» TO DO: In the records below, tally the lines that contain the word "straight" and give only that number.
= Beginning of Section =
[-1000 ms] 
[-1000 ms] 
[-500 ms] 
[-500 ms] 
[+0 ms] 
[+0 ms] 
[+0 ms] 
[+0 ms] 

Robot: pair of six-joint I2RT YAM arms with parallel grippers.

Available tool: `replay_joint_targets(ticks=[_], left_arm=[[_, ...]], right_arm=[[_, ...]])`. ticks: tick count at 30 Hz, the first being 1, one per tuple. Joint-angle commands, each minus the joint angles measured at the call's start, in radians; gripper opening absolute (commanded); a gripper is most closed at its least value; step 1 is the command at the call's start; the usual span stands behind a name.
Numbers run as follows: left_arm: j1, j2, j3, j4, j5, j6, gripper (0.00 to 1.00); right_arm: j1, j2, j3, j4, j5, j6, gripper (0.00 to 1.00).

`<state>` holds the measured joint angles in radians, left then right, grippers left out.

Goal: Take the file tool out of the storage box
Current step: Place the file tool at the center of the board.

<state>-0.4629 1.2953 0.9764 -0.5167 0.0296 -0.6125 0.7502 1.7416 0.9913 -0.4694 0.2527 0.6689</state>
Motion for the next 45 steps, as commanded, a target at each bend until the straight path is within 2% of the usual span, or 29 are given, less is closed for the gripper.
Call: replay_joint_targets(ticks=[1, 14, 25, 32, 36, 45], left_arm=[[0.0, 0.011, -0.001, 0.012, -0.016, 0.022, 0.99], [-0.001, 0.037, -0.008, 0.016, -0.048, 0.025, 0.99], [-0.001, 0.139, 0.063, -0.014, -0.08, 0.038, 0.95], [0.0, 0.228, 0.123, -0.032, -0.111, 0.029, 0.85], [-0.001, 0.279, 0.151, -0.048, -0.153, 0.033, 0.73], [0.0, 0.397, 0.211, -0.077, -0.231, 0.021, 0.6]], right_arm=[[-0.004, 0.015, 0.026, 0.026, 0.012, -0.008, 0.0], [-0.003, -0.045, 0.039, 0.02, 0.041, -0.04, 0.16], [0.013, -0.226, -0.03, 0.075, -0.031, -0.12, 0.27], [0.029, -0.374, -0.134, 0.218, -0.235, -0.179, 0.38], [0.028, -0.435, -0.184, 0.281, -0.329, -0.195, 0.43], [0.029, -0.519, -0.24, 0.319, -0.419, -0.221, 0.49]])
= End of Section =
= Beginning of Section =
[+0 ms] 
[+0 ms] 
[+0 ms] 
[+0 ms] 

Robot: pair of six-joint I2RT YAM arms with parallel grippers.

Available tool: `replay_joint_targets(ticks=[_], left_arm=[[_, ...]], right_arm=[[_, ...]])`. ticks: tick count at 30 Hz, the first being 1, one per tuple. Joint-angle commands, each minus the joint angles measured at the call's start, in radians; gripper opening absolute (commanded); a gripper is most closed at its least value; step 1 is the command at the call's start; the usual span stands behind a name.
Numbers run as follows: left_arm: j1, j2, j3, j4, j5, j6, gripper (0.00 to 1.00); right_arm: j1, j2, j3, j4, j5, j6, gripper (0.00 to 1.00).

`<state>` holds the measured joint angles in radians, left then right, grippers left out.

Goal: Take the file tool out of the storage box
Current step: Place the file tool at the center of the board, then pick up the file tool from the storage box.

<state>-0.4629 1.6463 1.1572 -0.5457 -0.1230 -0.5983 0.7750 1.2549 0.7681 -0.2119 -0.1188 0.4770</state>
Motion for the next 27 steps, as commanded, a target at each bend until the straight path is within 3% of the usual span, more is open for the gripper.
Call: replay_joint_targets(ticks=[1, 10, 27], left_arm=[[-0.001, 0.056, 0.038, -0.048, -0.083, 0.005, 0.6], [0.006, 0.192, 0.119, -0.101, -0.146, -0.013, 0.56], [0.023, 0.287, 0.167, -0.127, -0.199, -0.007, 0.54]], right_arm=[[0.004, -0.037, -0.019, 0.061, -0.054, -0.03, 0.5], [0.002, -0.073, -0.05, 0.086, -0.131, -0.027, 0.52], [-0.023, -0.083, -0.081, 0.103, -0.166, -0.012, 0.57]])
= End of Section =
» ANSWER FOR THIS EXERCISE: 2